Copy, word for word, each line of the data below from the first through the line containing "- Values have", and stop there.
+++
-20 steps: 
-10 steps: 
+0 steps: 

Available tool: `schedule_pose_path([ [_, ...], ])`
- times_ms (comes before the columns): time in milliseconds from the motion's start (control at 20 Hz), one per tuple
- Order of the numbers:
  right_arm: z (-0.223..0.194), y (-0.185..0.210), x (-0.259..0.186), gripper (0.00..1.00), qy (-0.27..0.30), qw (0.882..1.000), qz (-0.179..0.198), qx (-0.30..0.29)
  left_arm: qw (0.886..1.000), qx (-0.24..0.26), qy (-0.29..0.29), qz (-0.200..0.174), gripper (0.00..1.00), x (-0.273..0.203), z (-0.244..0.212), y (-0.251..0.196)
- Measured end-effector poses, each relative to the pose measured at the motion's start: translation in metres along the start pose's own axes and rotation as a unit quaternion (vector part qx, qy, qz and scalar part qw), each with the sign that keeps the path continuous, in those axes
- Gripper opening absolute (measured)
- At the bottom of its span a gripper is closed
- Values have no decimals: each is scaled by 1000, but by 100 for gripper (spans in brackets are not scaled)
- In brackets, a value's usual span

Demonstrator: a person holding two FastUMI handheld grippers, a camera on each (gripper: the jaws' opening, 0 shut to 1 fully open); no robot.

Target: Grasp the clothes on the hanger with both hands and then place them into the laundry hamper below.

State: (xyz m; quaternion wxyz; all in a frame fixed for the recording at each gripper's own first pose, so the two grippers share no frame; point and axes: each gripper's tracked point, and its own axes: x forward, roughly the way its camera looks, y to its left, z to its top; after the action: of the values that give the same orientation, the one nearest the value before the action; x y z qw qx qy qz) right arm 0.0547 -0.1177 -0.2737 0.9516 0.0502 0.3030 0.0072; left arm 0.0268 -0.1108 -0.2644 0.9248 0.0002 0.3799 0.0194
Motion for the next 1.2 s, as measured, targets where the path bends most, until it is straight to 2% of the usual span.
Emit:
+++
#### Exercise answer:
-20 steps: 
-10 steps: 
+0 steps: 

Available tool: `schedule_pose_path([ [_, ...], ])`
- times_ms (comes before the columns): time in milliseconds from the motion's start (control at 20 Hz), one per tuple
- Order of the numbers:
  right_arm: z (-0.223..0.194), y (-0.185..0.210), x (-0.259..0.186), gripper (0.00..1.00), qy (-0.27..0.30), qw (0.882..1.000), qz (-0.179..0.198), qx (-0.30..0.29)
  left_arm: qw (0.886..1.000), qx (-0.24..0.26), qy (-0.29..0.29), qz (-0.200..0.174), gripper (0.00..1.00), x (-0.273..0.203), z (-0.244..0.212), y (-0.251..0.196)
- Measured end-effector poses, each relative to the pose measured at the motion's start: translation in metres along the start pose's own axes and rotation as a unit quaternion (vector part qx, qy, qz and scalar part qw), each with the sign that keeps the path continuous, in those axes
- Gripper opening absolute (measured)
- At the bottom of its span a gripper is closed
- Values have no decimals: each is scaled by 1000, but by 100 for gripper (spans in brackets are not scaled)

Whatever the exercise asked has now been answered.